I’m sitting on a public bus directly behind an overweight, aging driver. My goal is to get a prescription filled at the neighborhood pharmacy. Yet it seems to be taking forever to get there, and the noise on the bus is unbearable.
Kids are screaming and laughing. People are talking loudly, their voices overlapping in a maddening roar. It seems as if they’re shouting directly into my ears. I look up at the rearview mirror, and the bus driver begins talking to me in demonic whispers.
I notice that the passengers’ faces seem to change. One minute a little girl is sitting behind me, and then she morphs into a nurse. Then, like a weird acid trip, the bus becomes an ambulance, and I’m alone with the nurse.
“How are you feeling? Are you okay?” asks the nurse, as she looks at me quizzically. I don’t answer, and the ambulance becomes a bus once again.
Suddenly, the real world chimes in as Tony Mitchell asks me to remove my goggles and headphones.
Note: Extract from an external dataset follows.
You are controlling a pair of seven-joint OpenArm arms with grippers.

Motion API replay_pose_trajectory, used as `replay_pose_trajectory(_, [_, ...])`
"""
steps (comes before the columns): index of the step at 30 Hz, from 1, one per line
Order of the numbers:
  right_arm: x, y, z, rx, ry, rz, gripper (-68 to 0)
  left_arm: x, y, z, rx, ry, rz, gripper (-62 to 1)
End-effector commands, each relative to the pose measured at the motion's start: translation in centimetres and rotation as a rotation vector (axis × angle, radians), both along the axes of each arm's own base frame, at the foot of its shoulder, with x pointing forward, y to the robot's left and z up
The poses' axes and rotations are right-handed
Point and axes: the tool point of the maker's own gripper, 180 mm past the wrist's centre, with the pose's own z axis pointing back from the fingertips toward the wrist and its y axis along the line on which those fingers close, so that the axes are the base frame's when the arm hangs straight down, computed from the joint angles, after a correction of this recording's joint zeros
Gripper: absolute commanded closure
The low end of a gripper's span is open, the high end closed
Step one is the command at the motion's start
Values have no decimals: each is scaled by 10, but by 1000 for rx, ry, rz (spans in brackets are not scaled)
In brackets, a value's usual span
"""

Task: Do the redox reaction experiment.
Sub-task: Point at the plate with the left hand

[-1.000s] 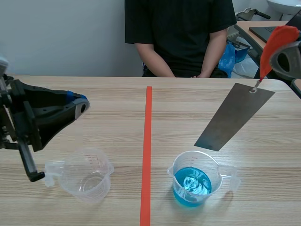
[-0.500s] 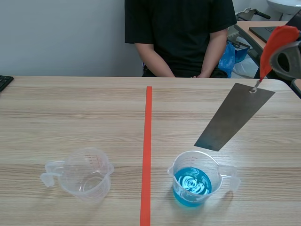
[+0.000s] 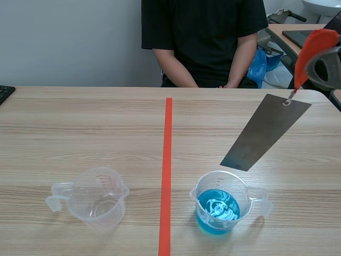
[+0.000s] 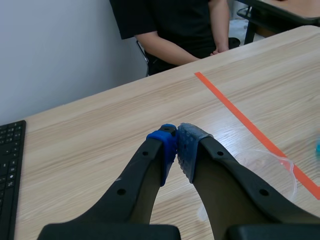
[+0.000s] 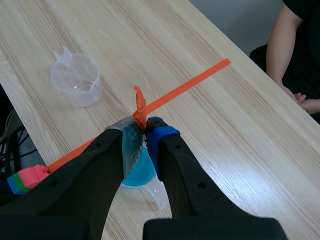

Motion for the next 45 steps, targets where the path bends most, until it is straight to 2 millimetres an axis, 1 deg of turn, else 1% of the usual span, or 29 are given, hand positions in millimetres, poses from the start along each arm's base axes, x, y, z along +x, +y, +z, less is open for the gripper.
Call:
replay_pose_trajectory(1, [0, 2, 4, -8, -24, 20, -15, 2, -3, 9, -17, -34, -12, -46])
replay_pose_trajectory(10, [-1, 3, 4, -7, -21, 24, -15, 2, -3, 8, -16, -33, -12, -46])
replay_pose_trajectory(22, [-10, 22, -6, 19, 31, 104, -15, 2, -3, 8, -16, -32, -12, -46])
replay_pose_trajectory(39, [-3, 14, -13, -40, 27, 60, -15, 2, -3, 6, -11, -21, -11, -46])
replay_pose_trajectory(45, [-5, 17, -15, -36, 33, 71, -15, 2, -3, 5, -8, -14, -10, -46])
“Do you see what it’s like for a schizophrenic? Can you understand what goes on in their minds?” asks Mitchell, the district manager for Janssen Pharmaceutical, the company behind Virtual Hallucinations Software.
I had been watching a short virtual-reality video intended to teach police crisis officers what it’s like to be schizophrenic, a mental illness marked by distorted thinking and hallucinations. The presentation is viewed through a headset with goggles and headphones attached to a laptop.
About 30 local officers viewed the video as part of training for the Memphis Police Department’s Crisis Intervention Team (CIT), a special police unit developed in 1988 to deal with mentally ill people.
This presentation marks the first time CIT officers have had any sort of virtual-reality training.
“These guys may have heard stories about people hearing voices in their heads, but this puts a whole new perspective on schizophrenia,” says Sam Cochran, who heads the CIT program. “Now officers can say, I know that what you see and hear is real to you.”
Before, officers being trained to deal with schizophrenia would sit in a chair with their eyes closed while three or four of their colleagues would chatter incessantly in their ears.
Janssen developed the video with the help of a schizophrenic who had suffered from the disease for 30 years. Mitchell says schizophrenics have a hard time distinguishing the voices in their heads from voices in the real world. Thus, they have a harder time following orders when confronted with a police scenario.
“I once had to deal with a guy in a delusional state. He was chasing people with a knife, and he didn’t know what was real,” says new CIT officer M.L. Clark, after viewing the presentation. “Now that I’ve seen this, I can sort of imagine what was going on in his head.”
The Memphis CIT was the first such unit in the U.S., and since its formation, other police departments around the country have followed suit in developing their own teams.
Officers from Johnstown, Pennsylvania, were at the training, in hopes of forming a similar CIT team there. This week, officers from New Jersey and Montana will also be in town studying the Memphis model.